Source data »
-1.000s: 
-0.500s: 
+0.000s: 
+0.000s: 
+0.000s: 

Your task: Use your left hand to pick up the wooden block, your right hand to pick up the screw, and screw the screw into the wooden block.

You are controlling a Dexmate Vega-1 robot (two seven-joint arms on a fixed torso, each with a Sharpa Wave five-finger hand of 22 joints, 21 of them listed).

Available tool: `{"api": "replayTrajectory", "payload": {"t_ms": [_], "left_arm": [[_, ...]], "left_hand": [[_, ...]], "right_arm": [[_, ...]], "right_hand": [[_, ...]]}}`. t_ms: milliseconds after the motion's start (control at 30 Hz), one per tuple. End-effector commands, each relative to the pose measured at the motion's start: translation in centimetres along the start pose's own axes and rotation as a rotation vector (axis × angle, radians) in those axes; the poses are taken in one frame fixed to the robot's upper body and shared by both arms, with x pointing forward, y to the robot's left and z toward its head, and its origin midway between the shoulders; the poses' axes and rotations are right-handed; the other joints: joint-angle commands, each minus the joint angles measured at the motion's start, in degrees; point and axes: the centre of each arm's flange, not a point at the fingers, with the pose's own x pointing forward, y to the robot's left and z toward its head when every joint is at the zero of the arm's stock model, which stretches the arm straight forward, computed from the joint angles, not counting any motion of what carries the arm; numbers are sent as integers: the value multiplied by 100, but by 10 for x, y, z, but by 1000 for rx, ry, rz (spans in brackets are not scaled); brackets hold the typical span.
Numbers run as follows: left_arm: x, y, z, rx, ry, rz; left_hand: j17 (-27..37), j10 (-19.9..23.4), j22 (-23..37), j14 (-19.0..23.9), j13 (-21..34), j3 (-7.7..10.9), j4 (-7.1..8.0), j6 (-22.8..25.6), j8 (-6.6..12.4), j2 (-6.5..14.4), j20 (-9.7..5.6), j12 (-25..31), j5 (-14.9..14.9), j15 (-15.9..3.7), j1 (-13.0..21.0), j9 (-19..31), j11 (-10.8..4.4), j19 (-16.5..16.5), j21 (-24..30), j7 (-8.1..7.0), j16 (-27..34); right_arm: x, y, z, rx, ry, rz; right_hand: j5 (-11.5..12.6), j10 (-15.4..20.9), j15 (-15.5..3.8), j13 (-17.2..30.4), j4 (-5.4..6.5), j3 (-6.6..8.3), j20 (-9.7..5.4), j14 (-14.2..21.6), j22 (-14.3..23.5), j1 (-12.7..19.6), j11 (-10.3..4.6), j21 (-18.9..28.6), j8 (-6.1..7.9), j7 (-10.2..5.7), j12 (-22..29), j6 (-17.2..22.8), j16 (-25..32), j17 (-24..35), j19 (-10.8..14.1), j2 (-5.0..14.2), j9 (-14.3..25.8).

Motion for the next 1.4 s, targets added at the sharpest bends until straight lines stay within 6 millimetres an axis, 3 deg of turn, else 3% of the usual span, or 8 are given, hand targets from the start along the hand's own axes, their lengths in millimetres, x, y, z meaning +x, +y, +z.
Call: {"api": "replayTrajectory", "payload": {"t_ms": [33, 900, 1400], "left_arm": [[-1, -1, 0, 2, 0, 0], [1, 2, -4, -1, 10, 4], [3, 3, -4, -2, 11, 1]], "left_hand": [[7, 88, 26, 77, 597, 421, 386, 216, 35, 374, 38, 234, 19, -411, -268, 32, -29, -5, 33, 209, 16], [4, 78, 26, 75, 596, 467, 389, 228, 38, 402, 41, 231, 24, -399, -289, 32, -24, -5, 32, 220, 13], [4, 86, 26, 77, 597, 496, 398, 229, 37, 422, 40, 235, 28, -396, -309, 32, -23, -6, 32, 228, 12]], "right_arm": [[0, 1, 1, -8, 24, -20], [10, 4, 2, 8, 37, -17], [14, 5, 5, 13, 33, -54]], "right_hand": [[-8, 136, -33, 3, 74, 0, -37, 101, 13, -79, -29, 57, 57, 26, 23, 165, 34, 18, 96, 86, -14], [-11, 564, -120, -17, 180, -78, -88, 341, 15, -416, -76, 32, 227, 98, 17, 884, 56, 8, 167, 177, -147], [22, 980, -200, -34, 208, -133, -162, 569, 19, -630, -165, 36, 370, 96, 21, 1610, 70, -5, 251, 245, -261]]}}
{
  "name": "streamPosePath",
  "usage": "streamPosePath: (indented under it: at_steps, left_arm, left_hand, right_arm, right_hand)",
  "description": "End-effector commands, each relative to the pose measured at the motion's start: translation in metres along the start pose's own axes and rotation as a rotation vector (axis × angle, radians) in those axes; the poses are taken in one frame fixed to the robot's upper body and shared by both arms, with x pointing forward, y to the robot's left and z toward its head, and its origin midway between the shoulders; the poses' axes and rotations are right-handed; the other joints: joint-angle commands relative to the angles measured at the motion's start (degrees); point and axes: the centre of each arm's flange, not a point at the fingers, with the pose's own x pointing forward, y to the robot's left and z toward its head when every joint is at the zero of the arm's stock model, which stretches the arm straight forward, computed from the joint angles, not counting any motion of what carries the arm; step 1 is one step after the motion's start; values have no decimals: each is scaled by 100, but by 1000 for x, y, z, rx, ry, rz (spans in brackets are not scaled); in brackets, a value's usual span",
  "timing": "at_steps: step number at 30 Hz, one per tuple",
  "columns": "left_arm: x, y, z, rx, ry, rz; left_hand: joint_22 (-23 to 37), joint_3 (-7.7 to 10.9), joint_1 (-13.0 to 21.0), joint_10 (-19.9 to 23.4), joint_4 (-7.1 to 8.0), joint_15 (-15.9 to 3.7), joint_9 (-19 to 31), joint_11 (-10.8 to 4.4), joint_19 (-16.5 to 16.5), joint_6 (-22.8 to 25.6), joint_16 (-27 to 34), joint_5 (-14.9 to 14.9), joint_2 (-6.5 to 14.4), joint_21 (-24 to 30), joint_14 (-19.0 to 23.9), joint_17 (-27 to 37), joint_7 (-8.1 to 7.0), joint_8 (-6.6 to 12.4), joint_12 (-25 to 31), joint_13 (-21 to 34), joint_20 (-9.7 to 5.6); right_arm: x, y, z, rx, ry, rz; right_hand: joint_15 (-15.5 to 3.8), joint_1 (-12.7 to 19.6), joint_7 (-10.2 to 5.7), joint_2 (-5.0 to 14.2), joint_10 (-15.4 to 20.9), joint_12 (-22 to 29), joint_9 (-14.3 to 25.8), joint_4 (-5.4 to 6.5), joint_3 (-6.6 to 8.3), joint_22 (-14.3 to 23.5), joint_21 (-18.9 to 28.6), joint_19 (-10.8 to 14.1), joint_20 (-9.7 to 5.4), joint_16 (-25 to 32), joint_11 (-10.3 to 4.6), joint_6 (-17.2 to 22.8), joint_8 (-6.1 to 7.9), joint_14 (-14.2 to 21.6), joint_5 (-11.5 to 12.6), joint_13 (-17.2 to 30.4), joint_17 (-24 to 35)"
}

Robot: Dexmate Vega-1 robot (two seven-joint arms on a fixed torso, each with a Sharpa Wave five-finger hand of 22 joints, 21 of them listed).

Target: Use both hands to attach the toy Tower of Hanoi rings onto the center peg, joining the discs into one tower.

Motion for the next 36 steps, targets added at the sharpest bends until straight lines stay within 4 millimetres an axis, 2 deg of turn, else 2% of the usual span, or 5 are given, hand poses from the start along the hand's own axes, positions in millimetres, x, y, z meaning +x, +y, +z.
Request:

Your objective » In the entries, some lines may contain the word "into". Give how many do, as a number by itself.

Response to this exercise » 2